Multimodal large language models (MLLMs) face significant security risks from adversarial multimodal inputs. This paper proposes AutoSteer, a fine-tuning-free, inference-time safety intervention framework that enhances robustness across textual, visual, and cross-modal scenarios by dynamically detecting and regulating the generation process. Its core contributions are: (1) a Safety-Aware Score (SAS) that automatically identifies critical-layer sensitive features during inference; and (2) an adaptive safety probe coupled with a lightweight rejection head, enabling modular, interpretable, and real-time intervention. Extensive experiments on LLaVA-OV and Chameleon demonstrate that AutoSteer substantially reduces success rates across diverse adversarial attacks—including prompt injection, image perturbation, and multimodal jailbreaking—while preserving the model’s inherent general capabilities and generation quality with negligible degradation. The framework requires no architectural modification or retraining, making it broadly applicable to existing MLLMs.

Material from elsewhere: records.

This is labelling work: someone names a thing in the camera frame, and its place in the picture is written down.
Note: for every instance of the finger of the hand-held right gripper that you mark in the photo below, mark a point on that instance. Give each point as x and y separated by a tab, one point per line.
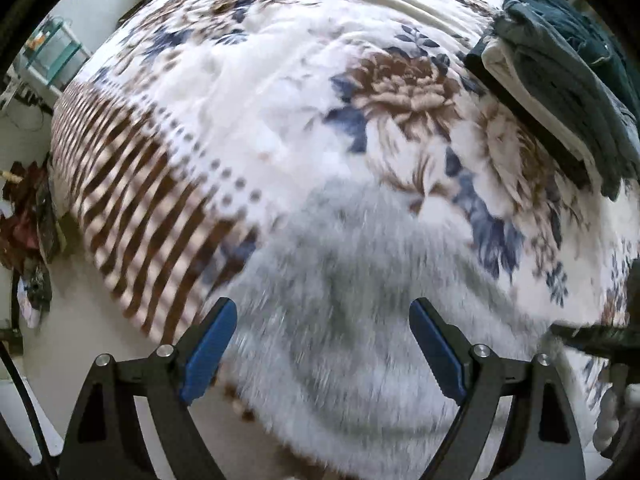
595	340

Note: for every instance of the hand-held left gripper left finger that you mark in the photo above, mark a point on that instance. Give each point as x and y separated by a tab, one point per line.
210	350

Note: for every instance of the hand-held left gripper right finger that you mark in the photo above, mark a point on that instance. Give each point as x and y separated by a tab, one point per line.
436	350

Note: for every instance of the grey fluffy towel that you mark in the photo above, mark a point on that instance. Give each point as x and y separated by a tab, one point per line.
340	310

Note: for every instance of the folded blue-grey pants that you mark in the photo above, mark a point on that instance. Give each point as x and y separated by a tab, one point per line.
565	90

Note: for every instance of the person's right hand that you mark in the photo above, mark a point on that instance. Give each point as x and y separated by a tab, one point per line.
611	410

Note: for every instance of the dark red cloth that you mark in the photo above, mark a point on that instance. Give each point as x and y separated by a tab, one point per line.
25	220

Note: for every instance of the floral printed blanket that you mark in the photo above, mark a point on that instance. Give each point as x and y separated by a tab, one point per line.
280	110

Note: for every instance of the teal shelf cart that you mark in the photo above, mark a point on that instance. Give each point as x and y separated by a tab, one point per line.
55	60

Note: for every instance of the dark teal blanket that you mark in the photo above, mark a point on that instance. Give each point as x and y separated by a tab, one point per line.
560	10

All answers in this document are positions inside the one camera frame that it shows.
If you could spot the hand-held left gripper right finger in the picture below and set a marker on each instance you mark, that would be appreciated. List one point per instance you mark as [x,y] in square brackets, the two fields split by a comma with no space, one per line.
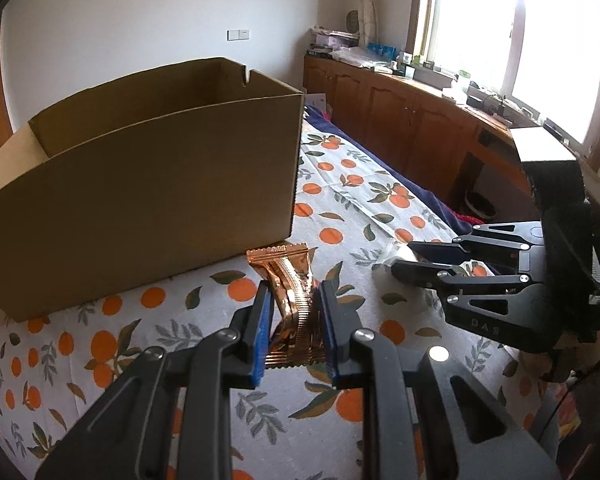
[327,341]

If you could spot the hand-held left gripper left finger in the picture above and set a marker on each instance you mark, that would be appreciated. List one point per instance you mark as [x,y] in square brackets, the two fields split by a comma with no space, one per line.
[262,341]

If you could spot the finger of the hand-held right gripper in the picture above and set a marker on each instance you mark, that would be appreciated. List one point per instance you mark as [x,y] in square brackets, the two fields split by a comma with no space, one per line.
[499,247]
[479,305]

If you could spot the copper snack packet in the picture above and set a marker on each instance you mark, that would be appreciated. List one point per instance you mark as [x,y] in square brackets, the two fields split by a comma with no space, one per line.
[292,280]

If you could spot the brown cardboard box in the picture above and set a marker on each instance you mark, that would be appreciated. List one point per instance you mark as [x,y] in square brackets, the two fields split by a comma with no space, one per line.
[155,200]

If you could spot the small white snack packet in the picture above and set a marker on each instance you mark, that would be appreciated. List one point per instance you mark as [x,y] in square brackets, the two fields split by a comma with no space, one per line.
[387,265]

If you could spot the orange print bedsheet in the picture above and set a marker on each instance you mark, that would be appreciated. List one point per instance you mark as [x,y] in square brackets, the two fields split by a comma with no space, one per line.
[360,210]

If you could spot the wooden cabinet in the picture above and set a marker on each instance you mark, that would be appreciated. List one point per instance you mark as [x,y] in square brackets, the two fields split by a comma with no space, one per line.
[394,110]

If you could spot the window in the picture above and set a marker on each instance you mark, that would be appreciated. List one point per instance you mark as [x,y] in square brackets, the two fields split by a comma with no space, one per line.
[479,20]

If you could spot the pack of blue bottles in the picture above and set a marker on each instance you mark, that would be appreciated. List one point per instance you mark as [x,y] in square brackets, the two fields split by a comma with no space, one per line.
[382,50]

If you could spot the pile of papers and boxes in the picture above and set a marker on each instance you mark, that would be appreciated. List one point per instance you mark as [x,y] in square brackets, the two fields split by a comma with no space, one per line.
[345,50]

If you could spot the patterned curtain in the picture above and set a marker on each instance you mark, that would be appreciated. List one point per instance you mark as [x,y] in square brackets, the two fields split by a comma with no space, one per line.
[368,0]

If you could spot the white wall switch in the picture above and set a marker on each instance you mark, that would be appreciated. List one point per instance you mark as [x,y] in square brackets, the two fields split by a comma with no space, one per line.
[238,34]

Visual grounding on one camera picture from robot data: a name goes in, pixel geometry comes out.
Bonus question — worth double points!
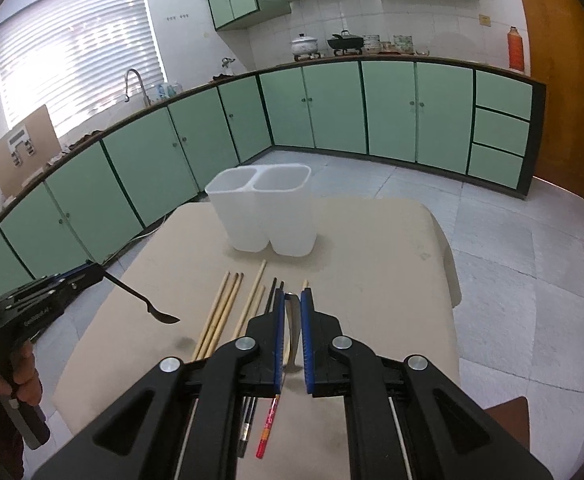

Recent progress in Multimodal Large Language Models (MLLMs) has unlocked powerful cross-modal reasoning abilities, but also raised new safety concerns, particularly when faced with adversarial multimodal inputs. To improve the safety of MLLMs during inference, we introduce a modular and adaptive inference-time intervention technology, AutoSteer, without requiring any fine-tuning of the underlying model. AutoSteer incorporates three core components: (1) a novel Safety Awareness Score (SAS) that automatically identifies the most safety-relevant distinctions among the model's internal layers; (2) an adaptive safety prober trained to estimate the likelihood of toxic outputs from intermediate representations; and (3) a lightweight Refusal Head that selectively intervenes to modulate generation when safety risks are detected. Experiments on LLaVA-OV and Chameleon across diverse safety-critical benchmarks demonstrate that AutoSteer significantly reduces the Attack Success Rate (ASR) for textual, visual, and cross-modal threats, while maintaining general abilities. These findings position AutoSteer as a practical, interpretable, and effective framework for safer deployment of multimodal AI systems.